Jeremy Liew joined Lightspeed Venture Partners in 2006 from AOL, where he’d worked in corporate development, and his star has been on the rise since, including thanks to an early check to messaging giant Snapchat. We caught up with him last week to chat about where he’s shopping next, among other things. Our exchange has been edited lightly for length.
Lightspeed just raised $1.2 billion in fresh funding and built out the consumer team. How long did that take you to form the team? What was the most challenging element?
Our search took us almost two years in total. We took our time because partnerships are a delicate balance, and we needed to find someone who we thought was going to be a well calibrated investor, who could win competitive deals, and who would fit in well with the rest of the partnership. We initially went out looking for one new partner, but in the end we found two people that really clicked with us as a group. Aaron Batalion joined us in November and Alex Taussig in January. Aaron was CTO of LivingSocial, one of our portfolio companies, and he was someone we’ve known for a long time. Alex was a partner at Highland [Capital Partners], where he had been for seven years. I’m so happy both are here.
As your consumer team grows, do you anticipate extending consumer investing to outside the U.S.? If so, where might you look and why?

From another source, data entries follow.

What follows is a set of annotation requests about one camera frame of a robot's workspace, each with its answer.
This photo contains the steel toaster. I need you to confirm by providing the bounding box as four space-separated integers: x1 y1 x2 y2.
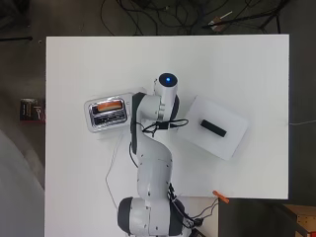
83 93 134 133

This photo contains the black block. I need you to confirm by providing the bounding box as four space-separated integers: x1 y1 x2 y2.
199 118 228 138

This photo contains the orange marker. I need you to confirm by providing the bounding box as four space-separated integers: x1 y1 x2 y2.
211 190 230 204

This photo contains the cardboard piece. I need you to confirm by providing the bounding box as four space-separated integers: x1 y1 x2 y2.
207 16 226 33

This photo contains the black and red box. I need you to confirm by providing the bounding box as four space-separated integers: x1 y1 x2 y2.
19 98 46 122

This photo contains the black floor bar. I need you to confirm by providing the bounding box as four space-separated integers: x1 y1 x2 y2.
0 36 34 42

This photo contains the wooden crate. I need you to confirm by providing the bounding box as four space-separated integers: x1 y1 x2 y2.
281 203 316 237

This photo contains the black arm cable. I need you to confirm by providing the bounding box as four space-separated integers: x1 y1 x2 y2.
136 118 190 137

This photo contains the white toaster cord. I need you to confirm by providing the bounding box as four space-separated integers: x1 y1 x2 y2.
105 131 125 211

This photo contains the tangle of black floor cables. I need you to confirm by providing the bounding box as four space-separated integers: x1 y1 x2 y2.
100 0 206 37

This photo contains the thin white floor cable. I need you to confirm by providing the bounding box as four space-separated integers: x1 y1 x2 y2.
289 119 316 126

Great insights can come from anywhere, and we’re open to investing in companies that target the U.S. market that are based offshore. We work closely with our sister funds, Lightspeed China Partners and Lightspeed India Partners, which both focus on geographies that represent huge and idiosyncratic markets that are quite distinct from the Western consumer market. We’ll sometimes coinvest with them, as we did with Oyo Rooms, but we often defer to their on-the-ground expertise in those markets. And our team in Israel has been making investments outside the U.S. for many years. Increasingly, we are seeing companies based outside the Bay Area and even outside the U.S. that are targeting US markets. Musical.ly is a great example of that, although not one in our portfolio. And we are invested in Blockchain, the biggest bitcoin wallet in the world, headquartered in London.
With FB, Amazon, Apple, Google, Uber, and more scaling to huge market caps and executing so well, is there room for venture capital to bet early on new spaces? Are consumer bets now riskier?
In the early ’90s, everyone worried about Microsoft. In the late ’90s they worried about Yahoo, Excite and AOL. There will always be huge companies that theoretically “could” enter many markets. But the reality is that even for a big company, it is hard to do more than three things at a time. After that, you’re staffing your B, or C or even D team on lower priorities for that company. If a startup whose sole reason for existence is a single new idea can’t beat the C team, even if it is Facebook’s C team, then they don’t deserve to win.
Now, I do think that it is hard for a startup to beat [these companies’] A teams. So I wouldn’t back a team trying to tackle the behemoths in their core markets or core areas of focus, and that would include a lot of AI areas today.
What’s the most contrarian space in consumer investing today? What do you think it will take for this space to potentially emerge?
I believe in media companies. Many think that big companies can’t be built in this area, but I think that some of the growth in video is changing that dynamic. Video is clearly a megatrend, and every genre of content that has been big in TV will have an analogue in the new video world, including mobile native video, tvOS, and web video. Twitch is the ESPN analogue. We invested in Cheddar, Jon Steinberg’s new company, which we believe is the CNBC analogue. Tasty andTasteMade are competing to be the Food Network analogue. And genres like late-night talk shows, morning shows, sports highlight shows, blooper shows, reality TV, judge shows, game shows, they will all have analogues.
What do you look for more broadly in early stage consumer companies?
What young women do and say today, we’ll all do and say in five to 10 years. Watching what becomes popular with young women and being incredibly data driven about this has been a good way to get in front of big consumer trends. For many of us VCs who live in a very different world than the average American teenage girl, our intuition about what is going to be popular is incredibly bad. But if you can ignore your intuition and trust the data for what is driving growth, engagement and retention, then double click to understand why, then you could get ahead of some very big consumer trends.